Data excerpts

══════

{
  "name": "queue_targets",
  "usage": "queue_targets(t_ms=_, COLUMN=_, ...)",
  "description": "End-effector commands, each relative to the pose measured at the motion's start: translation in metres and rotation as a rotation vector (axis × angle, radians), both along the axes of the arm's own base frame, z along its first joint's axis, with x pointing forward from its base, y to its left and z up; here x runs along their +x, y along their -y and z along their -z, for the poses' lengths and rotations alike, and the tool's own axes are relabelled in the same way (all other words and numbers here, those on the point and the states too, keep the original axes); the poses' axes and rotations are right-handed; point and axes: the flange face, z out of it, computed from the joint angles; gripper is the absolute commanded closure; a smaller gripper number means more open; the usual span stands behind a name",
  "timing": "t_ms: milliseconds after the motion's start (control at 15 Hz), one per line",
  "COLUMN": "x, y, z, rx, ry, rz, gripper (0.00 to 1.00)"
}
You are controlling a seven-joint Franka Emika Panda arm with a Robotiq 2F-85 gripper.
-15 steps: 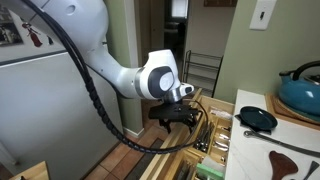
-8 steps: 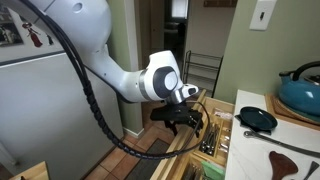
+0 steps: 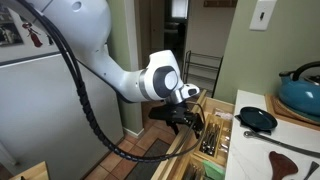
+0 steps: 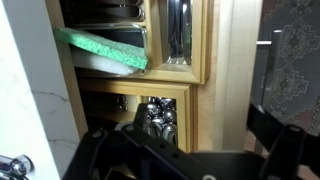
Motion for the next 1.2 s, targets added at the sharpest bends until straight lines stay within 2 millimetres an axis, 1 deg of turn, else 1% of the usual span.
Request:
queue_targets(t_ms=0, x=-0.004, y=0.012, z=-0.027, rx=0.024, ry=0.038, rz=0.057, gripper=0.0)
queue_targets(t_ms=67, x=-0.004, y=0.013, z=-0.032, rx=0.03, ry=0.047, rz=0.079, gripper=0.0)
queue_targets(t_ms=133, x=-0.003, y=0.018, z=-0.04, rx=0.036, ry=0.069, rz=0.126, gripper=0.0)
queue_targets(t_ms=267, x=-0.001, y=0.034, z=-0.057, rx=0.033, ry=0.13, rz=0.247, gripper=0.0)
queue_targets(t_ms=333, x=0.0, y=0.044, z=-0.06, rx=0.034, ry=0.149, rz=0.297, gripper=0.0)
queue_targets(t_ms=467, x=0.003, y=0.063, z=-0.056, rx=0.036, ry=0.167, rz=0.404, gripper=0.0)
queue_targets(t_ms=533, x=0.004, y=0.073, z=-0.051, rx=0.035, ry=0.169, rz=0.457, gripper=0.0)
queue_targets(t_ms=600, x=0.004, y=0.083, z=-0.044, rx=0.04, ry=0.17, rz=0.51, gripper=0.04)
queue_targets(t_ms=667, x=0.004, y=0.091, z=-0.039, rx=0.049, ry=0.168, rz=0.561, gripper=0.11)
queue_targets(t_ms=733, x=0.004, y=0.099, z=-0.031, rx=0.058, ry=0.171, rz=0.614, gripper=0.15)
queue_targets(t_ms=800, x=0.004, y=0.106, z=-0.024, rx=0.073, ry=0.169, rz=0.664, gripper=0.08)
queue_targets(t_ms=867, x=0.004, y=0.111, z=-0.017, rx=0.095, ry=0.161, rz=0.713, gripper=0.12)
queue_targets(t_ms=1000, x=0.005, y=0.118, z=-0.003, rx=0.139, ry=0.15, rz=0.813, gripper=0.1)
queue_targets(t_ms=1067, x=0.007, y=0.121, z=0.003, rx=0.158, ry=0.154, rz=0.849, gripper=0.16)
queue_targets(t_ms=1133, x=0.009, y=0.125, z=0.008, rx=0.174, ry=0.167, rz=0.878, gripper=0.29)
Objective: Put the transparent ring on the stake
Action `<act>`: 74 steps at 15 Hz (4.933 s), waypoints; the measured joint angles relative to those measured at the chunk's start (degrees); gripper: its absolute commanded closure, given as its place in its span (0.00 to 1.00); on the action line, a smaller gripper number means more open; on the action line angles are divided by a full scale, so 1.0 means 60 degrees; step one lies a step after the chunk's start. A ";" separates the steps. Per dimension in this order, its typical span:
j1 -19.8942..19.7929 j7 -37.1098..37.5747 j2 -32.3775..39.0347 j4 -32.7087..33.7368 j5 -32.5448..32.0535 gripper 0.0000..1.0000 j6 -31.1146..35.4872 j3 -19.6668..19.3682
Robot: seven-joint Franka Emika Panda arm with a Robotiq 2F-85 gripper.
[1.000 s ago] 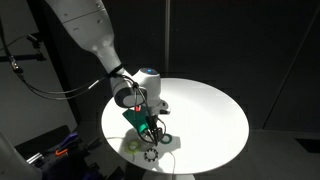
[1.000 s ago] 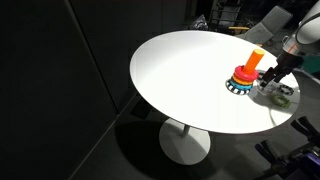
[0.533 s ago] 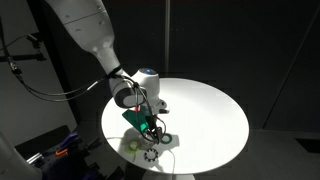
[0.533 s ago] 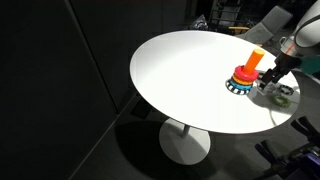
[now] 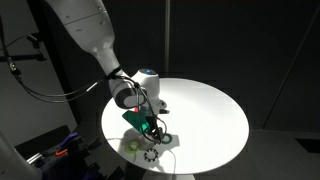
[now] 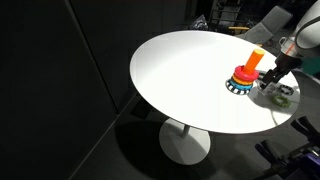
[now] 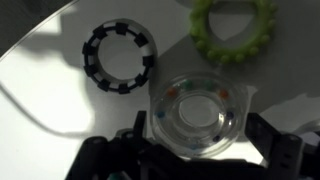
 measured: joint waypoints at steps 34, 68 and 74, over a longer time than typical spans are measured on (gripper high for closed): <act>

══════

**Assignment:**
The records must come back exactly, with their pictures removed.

**Written answer:**
{
  "name": "queue_targets",
  "usage": "queue_targets(t_ms=_, COLUMN=_, ...)",
  "description": "End-effector commands, each relative to the pose measured at the motion's start: translation in metres and rotation as a rotation vector (axis × angle, radians), both along the axes of the arm's own base frame, z along its first joint's axis, with x pointing forward from its base, y to its left and z up; here x runs along their +x, y along their -y and z along their -z, for the poses' lengths and rotations alike, and the tool's own axes are relabelled in the same way (all other words and numbers here, those on the point and the states too, keep the original axes); the poses' axes and rotations are right-handed; point and axes: the flange face, z out of it, computed from the joint angles; gripper is the absolute commanded closure; a smaller gripper number means more open; the usual span stands behind a name",
  "timing": "t_ms: milliseconds after the motion's start (control at 15 Hz), one per line",
  "COLUMN": "x, y, z, rx, ry, rz, gripper (0.00 to 1.00)"
}
You are controlling a seven-joint Franka Emika Panda arm with a Robotiq 2F-85 gripper.
-15 steps: 
-8 steps: 
+0 steps: 
+0 steps: 
Motion for the next 1.2 s, targets added at the sharpest bends until straight lines stay within 2 millimetres an axis, 1 deg of turn, else 1% of the usual span.
Request:
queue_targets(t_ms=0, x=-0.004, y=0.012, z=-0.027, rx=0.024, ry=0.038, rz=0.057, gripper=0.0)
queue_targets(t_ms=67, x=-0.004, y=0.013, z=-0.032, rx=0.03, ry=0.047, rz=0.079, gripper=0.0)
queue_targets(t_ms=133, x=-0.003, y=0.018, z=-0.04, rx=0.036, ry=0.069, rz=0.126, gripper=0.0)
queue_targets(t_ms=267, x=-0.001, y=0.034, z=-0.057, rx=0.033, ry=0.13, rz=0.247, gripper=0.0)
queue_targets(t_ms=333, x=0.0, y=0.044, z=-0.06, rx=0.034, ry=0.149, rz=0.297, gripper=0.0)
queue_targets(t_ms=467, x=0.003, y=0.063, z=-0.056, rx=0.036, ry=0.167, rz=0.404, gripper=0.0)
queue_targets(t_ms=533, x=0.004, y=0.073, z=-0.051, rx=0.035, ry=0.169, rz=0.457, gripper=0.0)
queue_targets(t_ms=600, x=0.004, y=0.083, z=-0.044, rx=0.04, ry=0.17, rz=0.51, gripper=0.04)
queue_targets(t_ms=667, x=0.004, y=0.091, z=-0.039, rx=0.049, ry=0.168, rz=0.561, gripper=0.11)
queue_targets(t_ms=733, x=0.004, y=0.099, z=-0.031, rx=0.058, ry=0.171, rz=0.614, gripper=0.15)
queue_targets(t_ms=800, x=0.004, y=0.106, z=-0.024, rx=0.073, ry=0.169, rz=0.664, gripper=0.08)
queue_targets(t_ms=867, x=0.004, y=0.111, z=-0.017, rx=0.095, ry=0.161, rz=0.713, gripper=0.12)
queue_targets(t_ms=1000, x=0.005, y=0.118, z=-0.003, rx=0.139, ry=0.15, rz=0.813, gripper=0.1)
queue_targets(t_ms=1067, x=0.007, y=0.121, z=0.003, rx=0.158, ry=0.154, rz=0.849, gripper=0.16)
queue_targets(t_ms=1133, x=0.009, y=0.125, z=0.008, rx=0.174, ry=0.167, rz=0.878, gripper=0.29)
Objective: Put the transparent ring on the stake
Action `<act>`: 74 steps at 15 Hz (4.933 s), waypoints; the measured joint angles relative to those measured at the chunk's start (degrees); gripper: its absolute commanded closure, given as its place in its span (0.00 to 1.00); on the action line, a smaller gripper number means more open; on the action line angles are divided by a full scale, so 1.0 means 60 degrees; step one lies a step after the chunk's start. A ";" separates the steps. Per dimension in this order, its typical span:
j1 -19.8942..19.7929 j7 -37.1098..37.5747 j2 -32.3775..39.0347 j4 -32.7087..33.7368 j5 -32.5448..32.0535 gripper 0.0000..1.0000 j6 -31.1146..35.4872 j3 -19.6668..19.3682
Robot: seven-joint Franka Emika Panda arm with a Robotiq 2F-85 gripper.
[1.000 s ago] 
[1.000 s ago] 
[0.533 s ago] 
[0.533 s ago] 
[now] 
[now] 
[now] 
 measured: joint waypoints at steps 34, 68 and 74, over a longer time than typical spans are measured on (gripper high for closed): <act>

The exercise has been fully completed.